Human rights advocate Wai Wai Nu, speaking outside the court in The Hague, fought back tears as she spoke of her disappointment in Suu Kyi:

“I am very surprised with the fact that the leader we respected, loved and adored; I hoped several times for many years that she will stand on the side of victims, but she didn’t stand and she denied the obvious and distinct atrocities with a straight face. That is so saddening.”

Hamid Hossain, a Rohingya refugee in Cox’s Bazar, Bangladesh:

“All of us are praying and many are fasting for justice. We pray to Allah that we will get justice. We’re offering special prayers at mosques.

“We’ll fight for our rights until the last drop of our blood. We won’t let it go. We want justice. Our people were killed, our children were thrown into fire, our women were raped, our houses were burnt down. All we want is a fair trial. And through the trial, the truth will be revealed.”

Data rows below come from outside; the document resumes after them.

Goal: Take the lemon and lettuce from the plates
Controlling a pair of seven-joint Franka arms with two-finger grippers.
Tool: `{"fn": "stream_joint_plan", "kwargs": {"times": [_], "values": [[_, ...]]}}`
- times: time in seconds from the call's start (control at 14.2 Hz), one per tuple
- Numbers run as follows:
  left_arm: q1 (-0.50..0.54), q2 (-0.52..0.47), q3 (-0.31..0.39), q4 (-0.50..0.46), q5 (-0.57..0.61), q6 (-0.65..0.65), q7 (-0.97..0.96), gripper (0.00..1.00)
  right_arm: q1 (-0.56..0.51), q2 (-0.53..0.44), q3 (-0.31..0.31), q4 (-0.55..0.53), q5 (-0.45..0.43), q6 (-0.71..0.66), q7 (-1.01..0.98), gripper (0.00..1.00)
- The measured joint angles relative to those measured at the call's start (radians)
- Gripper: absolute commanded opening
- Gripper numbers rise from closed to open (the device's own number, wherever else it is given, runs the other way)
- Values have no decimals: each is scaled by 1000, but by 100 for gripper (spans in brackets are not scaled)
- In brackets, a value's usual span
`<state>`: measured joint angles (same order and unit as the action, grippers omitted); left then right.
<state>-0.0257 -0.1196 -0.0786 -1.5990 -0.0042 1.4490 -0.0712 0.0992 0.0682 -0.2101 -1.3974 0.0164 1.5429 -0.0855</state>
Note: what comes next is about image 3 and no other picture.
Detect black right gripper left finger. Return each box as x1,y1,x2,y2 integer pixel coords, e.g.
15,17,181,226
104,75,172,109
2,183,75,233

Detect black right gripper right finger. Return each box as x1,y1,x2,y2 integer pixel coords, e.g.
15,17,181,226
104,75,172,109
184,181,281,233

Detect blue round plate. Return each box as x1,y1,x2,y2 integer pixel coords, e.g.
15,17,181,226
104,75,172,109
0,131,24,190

Ngu War Myint, 43, came from Denmark to the Netherlands with her husband to support Suu Kyi:

“I believe that mother Suu is the only one who can solve this issue. I came to support her.

“They can live in our country if they follow the rules, but we cannot give them (Rohingya) citizenship.”

Nurul Amin, 30, who fled to Cox’s Bazar with his pregnant wife:

“As we walked through the forest, we saw burnt villages and dead bodies during our 12-day journey to Bangladesh. My wife was two months pregnant. I still shiver in fear when I think of those days. I hope the truth will be revealed through a fair trial.”

Pencilo, who came to The Hague from Myanmar to support Suu Kyi and held a rose for her outside the courtroom:

“Our country’s leader is standing at the front and solving the issue and I want to be dutiful as a citizen so I came here.

“Supporting Daw Aung San Suu Kyi does not mean we support genocide. Daw Aung San Suu Kyi also doesn’t support genocide. This situation is like our whole country is being sued. The court will decide on it. We are just supporting our leader, who is solving the issue for the interest of the country.”